![]() |
Menteri Hukum dan HAM Yasonna H Laoly menerima petisi pencabutan remisi terhadap Susrama yang diserahkan Kepala Kantor Wilayah Kementerian Hukum dan HAM Provinsi Bali Sutrisno/istimewa |
DENPASAR – Massa yang tergabung dalam Solidaritas Jurnalis Bali (SJB) menyatakan kekecewaannya atas ketidaktegasan sikap Menteri Hukum dan HAM RI, Yasonna H. Laoly menyikapi petisi pencabutan remisi bagi I Nyoman Susrama, otak pembunuhan wartawan Radar Bali.
Kekecewaan massa gabungan berbagai elemen itu terungkap saat mereka mendapatkan jawaban Kepala Kanwil Kementerian Hukum dan HAM wilayah Bali, Sutrisno. Massa SJB kembali mendatang Kantor Wilayah (Kanwil) Kementerian Hukum dan Ham wilayah Bali, di Jalan Raya Puputan, Denpasar, Jumat (1/2/2019).
Koordinator SJB Nandhang R. Astika mengaku kedatangan mereka guna menagih komitmen Kepala Kanwil Kementerian Hukum dan HAM wilayah Bali, Sutrisno yang pekan lalu berjanji menemui Menteri Yasonna guna menyampaikan petisi pencabutan Susrama, dalang pembunuhan jurnalis Jawa Pos Radar Bali, AA Gde Narendra Prabangsa.
“Kami tidak akan berhenti berjuang sebelum remisi Susrama dicabut,” teriak penasihat hukum SJB, I Made “Ariel” Suardana di sela aksi damai. Teriakan yel-yel cabut remisi, pembacaan puisi, hingga teatrikal ditampilkan mahasiswa. Tak lama kemudian Sutrisno datang di sela-sela pentas teatrikal.
Hanya saja, tidak ada kepastian yang disampaikan Sutrisno meskipun dia benar telah menyampaikan tuntutan petisi SJB untuk pencabutan remisi terhadap Susrama. Kepada massa, Sutrisno mengaku memang ke Jakarta menemui Yasonna dan Dirjen Pemasyarakatan Sri Puguh Budi Utami atau lebih dikenal SPBU.
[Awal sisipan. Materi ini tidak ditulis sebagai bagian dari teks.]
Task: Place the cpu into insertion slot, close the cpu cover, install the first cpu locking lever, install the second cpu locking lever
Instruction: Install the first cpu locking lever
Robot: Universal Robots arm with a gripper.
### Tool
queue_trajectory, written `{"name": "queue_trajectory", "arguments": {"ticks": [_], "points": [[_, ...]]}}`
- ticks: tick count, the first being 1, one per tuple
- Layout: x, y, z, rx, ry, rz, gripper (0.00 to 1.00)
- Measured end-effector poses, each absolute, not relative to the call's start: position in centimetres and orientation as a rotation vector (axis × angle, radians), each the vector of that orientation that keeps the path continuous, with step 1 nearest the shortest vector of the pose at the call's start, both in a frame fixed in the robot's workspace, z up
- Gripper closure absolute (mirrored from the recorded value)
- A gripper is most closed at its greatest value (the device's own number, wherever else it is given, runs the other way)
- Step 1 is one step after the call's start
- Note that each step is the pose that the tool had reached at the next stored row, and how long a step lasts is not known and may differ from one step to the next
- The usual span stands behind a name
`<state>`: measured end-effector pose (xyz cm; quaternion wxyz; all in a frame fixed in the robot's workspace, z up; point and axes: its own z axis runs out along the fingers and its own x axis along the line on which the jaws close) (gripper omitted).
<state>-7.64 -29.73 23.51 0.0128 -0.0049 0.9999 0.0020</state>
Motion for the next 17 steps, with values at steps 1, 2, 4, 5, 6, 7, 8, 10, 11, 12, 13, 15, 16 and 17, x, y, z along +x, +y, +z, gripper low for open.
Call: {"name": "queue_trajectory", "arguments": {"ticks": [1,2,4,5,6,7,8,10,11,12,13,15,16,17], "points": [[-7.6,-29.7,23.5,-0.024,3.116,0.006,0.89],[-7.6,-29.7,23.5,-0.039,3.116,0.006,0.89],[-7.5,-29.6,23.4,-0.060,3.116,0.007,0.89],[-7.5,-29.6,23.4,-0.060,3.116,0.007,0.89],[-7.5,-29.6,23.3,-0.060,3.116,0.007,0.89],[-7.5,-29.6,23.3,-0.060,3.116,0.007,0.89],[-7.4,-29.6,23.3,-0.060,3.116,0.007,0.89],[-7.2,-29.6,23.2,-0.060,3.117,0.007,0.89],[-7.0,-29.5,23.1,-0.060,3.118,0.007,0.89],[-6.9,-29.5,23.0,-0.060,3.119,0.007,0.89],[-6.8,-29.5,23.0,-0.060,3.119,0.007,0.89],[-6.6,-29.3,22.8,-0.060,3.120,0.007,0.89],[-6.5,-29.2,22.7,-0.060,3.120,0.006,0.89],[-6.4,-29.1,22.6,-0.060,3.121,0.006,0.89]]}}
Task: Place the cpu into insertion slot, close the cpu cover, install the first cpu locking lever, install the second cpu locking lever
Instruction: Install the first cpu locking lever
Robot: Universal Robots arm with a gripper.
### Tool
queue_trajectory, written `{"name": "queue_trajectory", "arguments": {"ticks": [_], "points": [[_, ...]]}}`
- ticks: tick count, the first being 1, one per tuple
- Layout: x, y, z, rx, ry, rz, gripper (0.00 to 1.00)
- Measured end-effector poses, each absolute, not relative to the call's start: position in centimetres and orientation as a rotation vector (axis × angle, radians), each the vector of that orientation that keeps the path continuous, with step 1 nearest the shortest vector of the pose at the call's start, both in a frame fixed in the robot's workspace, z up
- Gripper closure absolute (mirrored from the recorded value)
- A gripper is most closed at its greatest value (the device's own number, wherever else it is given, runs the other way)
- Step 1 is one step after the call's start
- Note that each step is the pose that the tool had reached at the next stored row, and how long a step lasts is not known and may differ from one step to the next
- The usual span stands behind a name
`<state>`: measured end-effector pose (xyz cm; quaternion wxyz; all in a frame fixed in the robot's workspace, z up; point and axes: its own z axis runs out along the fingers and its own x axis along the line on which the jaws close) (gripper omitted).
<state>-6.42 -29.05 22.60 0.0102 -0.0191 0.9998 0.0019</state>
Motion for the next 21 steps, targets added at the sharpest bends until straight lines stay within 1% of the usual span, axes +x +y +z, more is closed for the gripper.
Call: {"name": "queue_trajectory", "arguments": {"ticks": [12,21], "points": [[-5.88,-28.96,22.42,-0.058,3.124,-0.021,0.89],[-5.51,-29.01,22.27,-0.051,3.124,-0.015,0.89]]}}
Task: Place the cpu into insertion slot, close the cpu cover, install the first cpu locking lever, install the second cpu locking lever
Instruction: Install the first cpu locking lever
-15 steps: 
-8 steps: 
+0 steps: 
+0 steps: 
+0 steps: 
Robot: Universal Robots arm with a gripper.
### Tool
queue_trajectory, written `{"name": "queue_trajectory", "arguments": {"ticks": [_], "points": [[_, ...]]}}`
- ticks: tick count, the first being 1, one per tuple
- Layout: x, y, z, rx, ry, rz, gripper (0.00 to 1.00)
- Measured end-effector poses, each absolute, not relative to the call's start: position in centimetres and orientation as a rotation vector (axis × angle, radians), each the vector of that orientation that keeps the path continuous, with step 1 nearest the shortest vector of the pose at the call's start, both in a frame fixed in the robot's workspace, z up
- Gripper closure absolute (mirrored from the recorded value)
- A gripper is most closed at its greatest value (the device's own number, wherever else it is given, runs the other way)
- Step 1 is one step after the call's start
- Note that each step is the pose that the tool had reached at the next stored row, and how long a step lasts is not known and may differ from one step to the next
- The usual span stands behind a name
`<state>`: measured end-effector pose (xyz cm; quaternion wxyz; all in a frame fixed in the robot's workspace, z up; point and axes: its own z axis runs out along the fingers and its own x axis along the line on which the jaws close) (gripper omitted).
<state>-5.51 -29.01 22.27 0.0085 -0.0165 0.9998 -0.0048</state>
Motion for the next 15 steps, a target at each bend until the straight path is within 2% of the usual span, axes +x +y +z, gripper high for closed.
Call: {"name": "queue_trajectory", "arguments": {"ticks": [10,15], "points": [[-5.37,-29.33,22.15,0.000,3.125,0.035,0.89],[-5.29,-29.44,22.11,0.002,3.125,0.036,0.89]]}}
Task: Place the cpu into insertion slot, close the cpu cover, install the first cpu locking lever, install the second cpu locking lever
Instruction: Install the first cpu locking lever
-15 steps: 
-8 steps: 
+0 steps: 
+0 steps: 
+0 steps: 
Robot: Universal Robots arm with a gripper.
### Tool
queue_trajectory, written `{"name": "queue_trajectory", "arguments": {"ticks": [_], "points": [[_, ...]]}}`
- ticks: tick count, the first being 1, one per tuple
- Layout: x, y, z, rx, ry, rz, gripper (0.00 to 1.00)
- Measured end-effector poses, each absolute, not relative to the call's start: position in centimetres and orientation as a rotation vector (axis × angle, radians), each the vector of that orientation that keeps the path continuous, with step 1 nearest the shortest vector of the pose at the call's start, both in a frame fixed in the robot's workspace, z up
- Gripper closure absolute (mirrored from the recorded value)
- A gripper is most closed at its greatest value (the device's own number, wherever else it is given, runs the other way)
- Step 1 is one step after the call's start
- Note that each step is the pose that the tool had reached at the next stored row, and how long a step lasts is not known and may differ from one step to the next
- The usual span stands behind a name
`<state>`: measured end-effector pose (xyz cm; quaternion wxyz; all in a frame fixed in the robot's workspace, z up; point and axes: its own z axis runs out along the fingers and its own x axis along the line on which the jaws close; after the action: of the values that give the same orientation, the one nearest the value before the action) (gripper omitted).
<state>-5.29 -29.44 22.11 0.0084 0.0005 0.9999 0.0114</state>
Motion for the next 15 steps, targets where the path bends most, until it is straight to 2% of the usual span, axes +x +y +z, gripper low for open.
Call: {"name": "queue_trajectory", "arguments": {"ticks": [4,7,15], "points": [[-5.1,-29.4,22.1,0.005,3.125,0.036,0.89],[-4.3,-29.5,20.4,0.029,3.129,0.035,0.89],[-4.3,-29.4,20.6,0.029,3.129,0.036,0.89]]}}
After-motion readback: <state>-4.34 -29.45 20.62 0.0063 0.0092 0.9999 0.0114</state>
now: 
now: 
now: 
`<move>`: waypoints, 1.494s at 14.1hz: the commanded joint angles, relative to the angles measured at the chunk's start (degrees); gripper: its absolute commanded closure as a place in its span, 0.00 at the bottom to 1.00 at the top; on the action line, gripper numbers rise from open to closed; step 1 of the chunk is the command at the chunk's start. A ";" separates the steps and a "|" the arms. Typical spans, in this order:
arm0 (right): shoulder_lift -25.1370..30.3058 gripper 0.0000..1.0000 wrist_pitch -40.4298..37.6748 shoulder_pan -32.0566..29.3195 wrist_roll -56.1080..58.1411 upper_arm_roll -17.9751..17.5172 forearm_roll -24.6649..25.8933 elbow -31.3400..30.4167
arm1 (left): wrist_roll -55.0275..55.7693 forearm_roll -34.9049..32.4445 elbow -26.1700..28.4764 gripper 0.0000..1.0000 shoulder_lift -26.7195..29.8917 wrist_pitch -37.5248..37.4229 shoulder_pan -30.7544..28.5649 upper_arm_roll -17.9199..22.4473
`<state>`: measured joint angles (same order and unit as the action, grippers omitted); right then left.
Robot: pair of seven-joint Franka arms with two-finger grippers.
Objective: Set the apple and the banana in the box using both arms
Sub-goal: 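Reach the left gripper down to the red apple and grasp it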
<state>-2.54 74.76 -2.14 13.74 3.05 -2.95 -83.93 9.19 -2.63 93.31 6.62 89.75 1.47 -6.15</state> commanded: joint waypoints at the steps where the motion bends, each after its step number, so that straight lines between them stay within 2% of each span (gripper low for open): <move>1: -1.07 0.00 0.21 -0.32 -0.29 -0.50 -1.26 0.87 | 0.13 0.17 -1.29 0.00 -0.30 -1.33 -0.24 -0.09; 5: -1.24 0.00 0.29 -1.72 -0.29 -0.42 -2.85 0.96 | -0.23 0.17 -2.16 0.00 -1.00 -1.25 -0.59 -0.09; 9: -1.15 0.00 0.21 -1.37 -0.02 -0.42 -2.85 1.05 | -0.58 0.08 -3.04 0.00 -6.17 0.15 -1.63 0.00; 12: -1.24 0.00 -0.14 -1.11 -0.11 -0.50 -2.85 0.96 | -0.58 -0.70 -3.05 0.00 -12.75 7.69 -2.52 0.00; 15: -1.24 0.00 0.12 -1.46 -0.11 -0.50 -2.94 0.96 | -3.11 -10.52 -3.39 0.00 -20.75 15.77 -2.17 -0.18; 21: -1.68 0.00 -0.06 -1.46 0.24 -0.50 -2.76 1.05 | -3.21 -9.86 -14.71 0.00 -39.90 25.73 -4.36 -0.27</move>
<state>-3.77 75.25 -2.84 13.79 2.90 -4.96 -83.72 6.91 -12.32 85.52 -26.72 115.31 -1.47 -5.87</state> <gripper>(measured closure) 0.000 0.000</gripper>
Namun, Menteri Yasonna tidak mengiyakan maupun menyanggupi tuntutan SJB. “Sudah menyampaikan semua tuntutan kawan-kawan pada Pak Menteri (Yasonna H. Laoly), baik secara lisan maupun tulisan. Termasuk tuntutan cabut remisi dan melakukan unjuk rasa sampai tuntutan dikabulkan,” kata Sutrisno.
Sutrisno kemudian menegaskan jika dirinya tidak memiliki kapasitas untuk memutuskan masalah tersebut. “Yang saya tahu pak menteri akan memerhatikan itu (remisi), kalau saya lihat dari raut wajah beliau,” sambungnya.
Karuan saja, apa yang diiungkapkan Sutrisno langsung diprotes massa. Massa tidak puas menilai sikap hanya dari raut wajah. “Wajah muram atau bagaimana? Yang jelas, Pak,” sahut seorang massa. “Ya, itu bahasa saya,” sergah Sutrisno.
Mendengar itu, Sutrisno disoraki massa karena kembali menegaskan posisinya yang tidak memiliki wewenang untuk memutuskan.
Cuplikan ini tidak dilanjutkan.